WHAT IS BEING ASKED ▸ Every record below must be copied exactly, with images dropped.

EXCERPTED DATA ▸
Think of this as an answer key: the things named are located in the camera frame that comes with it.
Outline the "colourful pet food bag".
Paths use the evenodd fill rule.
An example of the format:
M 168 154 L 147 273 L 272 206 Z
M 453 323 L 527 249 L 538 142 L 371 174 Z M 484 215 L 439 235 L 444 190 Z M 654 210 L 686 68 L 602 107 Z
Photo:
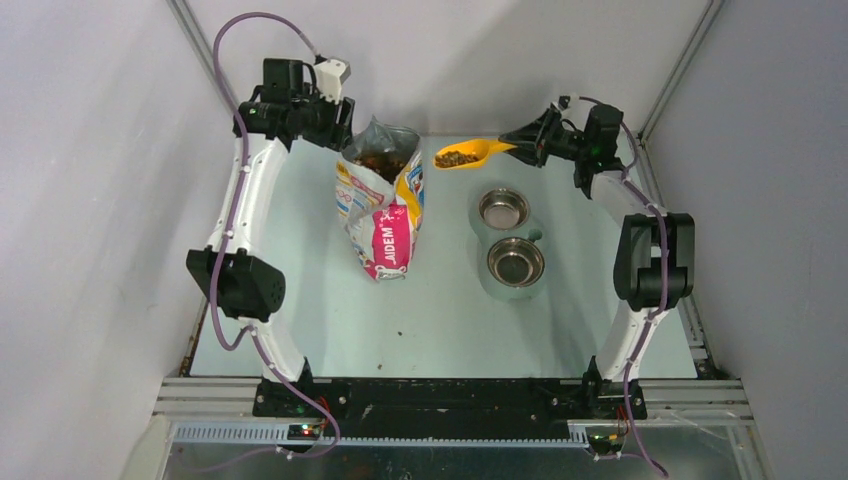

PROBLEM SOLUTION ▸
Think of this as an answer key: the things named are located in the camera frame that comes with it.
Outline the "colourful pet food bag".
Paths use the evenodd fill rule.
An example of the format:
M 168 154 L 147 273 L 272 206 Z
M 453 323 L 527 249 L 538 142 L 371 174 Z M 484 215 L 439 235 L 444 190 Z M 654 210 L 686 68 L 602 107 Z
Photo:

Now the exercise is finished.